Tyson Fick has devoted his career to Alaskan salmon. A part-time commercial fisherman and former fishing guide, Fick has served as spokesman for the Alaskan fishing industry for the last five years. He’s caught and eaten more than his share of the five Pacific varieties: king (a k a Chinook), sockeye, coho, pink and chum.
“Salmon is not just salmon,” he says. “They all have slightly different flavors and mouthfeel, so they pair differently with wine. The king and sockeye have a more robust flavor and more Omega-3s than pink, so they can pair well with Pinot Noir.”

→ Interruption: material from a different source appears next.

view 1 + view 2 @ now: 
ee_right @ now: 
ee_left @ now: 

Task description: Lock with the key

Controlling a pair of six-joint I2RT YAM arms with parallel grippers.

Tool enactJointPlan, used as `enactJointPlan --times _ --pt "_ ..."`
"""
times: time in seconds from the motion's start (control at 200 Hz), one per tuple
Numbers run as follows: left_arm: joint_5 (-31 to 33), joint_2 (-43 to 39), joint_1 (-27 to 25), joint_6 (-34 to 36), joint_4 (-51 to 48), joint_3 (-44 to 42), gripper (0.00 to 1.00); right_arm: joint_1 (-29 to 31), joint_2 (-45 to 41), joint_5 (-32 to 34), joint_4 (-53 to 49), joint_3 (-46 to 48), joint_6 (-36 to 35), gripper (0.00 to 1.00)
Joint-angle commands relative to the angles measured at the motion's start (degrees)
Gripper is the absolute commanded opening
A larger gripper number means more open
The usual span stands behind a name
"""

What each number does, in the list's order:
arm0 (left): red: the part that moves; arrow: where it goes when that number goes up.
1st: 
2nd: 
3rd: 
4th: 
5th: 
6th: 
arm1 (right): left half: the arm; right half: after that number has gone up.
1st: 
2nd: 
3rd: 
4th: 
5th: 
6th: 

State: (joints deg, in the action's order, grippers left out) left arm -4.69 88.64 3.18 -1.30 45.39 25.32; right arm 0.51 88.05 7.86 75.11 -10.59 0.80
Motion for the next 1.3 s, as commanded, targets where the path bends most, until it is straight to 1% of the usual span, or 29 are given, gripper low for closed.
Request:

Wild Pacific salmon typically has half the total fat of its farm-raised Atlantic counterparts. Fick says most of the wild salmon sold in U.S. supermarkets is sockeye, with its bright red flesh and flaky texture. Fick likes to season his sockeye lightly with spicy Middle Eastern harissa and grill it with care.
Published: April 18, 2016
Rub salmon with harissa. Marinate at room temperature for 45 minutes. Lightly oil grill and heat to 500˚F. Place filets over direct heat, flesh-side down. Turn after 3 minutes, depending on thickness of fillets. Move fillets away from direct heat, and reduce temperature or move coals away. Cook 8 minutes, or until center just turns from red to pink. Use spatula to separate and lift fillets from skin (unless you like crispy skin). Serve on warm plates. Serves 4.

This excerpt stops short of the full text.